When I was young, I was a “good boy.” I studied the catechism, went to church, said my prayers; worked hard at school; was a Boy Scout, achieved Eagle rank, attended the National Scout Jamboree at Valley Forge where we were addressed by vice president Richard Nixon; read “Dear Abby” in the severely conservative, country-club-Republican, Wolfe-family-owned Columbus Dispatch; had regular interaction with various farming relatives in Appalachia and Indiana; and had Black and Jewish friends – no one told me I wasn’t supposed to.
For much of my life, I believed all the official dogma: God, country, the military, athletics, our elected officials, democracy, the land of the free and the home of the brave, that all men are created equal, and that we were a shining city on a hill.
Gradually, however, I quit believing. Do you know John Lennon’s song, “God”? Check it out; the dream is over.
As I learned more about my country and this world, many disturbing questions and contradictions arose that I couldn’t answer. I wonder if you can?
In my youth, I was taught that if I ate meat on Friday it was a “mortal sin” that could send me to Hell. A little later, I learned that if I were a Spaniard I could eat meat on Friday without sin because a warlord named El Cid had driven the Moors from Spain. Can you explain that?
In my youth, I learned that in America all are created equal but discovered that the Founding Fathers set things up so that some were more equal than others. Native Americans, slaves, women and white men without property could not vote. Some of the Founding Fathers even owned other Americans. Can you explain that?

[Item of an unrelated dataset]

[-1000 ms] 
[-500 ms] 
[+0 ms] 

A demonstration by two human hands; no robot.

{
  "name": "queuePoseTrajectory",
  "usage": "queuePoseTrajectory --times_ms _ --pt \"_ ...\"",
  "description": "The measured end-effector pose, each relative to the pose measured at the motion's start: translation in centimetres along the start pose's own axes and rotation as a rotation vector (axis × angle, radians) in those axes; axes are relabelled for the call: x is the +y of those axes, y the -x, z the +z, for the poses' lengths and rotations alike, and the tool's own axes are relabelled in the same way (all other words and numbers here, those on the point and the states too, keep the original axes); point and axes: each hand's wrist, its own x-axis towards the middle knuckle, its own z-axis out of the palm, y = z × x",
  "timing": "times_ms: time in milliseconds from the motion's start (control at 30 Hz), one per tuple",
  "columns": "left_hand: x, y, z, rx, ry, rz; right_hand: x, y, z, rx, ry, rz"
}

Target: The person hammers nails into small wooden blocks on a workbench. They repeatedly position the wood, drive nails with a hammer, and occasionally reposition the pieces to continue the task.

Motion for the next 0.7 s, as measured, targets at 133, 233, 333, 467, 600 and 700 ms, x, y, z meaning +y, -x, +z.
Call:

In my youth, I was taught that my Christian religion was the one, true religion. Later I discovered that there are at least 40 other, different Christian religions claiming the same thing – not to mention the hundreds (?) of non-Christian religions claiming to be the only true one. How do you deal with that?
I was taught that the Bible was the unerring word of God, but if so, why do so many Christians not agree as to what it says? Why are there different versions of the Bible with different books included and in different translations, all of which were written down by men, not by God. How do you explain that?
In my youth, I learned that this was “the Land of the Free.” Later I learned that southern Blacks weren’t free to ride in the front of the bus, and women in Ohio, as late as the 1940s, weren’t allowed to inherit property. I learned that there were deed and zoning restrictions designed to keep “certain people” from free access to certain communities. How shiny is that city?
I learned that we loved our soldiers who fought and died for various reasons, some of which are: to keep us free, to protect our right to vote, to make the world safe for democracy, and to maintain peace throughout the world. Regarding “free,” see directly above. As for “peace,” a large part of my long life has been spent while we were engaged in wars. And “voting”! Ha!! For some time now, if the military truly fought so that we could vote, they would be attacking governors and state legislators throughout the “Land of the Free” for working to make it more difficult or impossible for “certain people” to vote.
The same holds for making the world (including America) safe for democracy. The Air Force should send a few drones after gerrymandering and the Electoral College, not to mention decisions like “Citizens United” that change “one man – one vote” to “one dollar – one vote.”
I always heard how much we loved the young Americans who serve in the armed forces. Speeches, parades and flag-waving every Veterans Day, Memorial Day and the 4th of July. Over the years, though, it became obvious that we didn’t love them if they cost us money. If they were physically or mentally maimed by their service and needed our help, needed our monetary support – when that was the case – our love became greatly diminished. How do you explain that?
When I was a freshman in high school, the Russians launched Sputnik, and we put our faith in science. Sure enough, we went to the moon. Nowadays science is disparaged and ignored by many. No matter what evidence science brings forth, millions believe the earth is only six to seven thousand years old. Many believe that global warming and/or climate change is a political hoax. Some believe the climate is changing, but it has nothing to do with what we humans do. Once we even told ourselves that smoking was good for digestion and did not cause cancer. Make you think?
When I played high school football, we were taught that it wasn’t whether you won or lost, but how you played the game. Later we learned that winning wasn’t everything; it was the only thing. Where ties had once been acceptable, tie-breakers were invented. Someone had to lose. Eventually, state and national playoffs were established so that all but one could be identified as losers. What do you make of that?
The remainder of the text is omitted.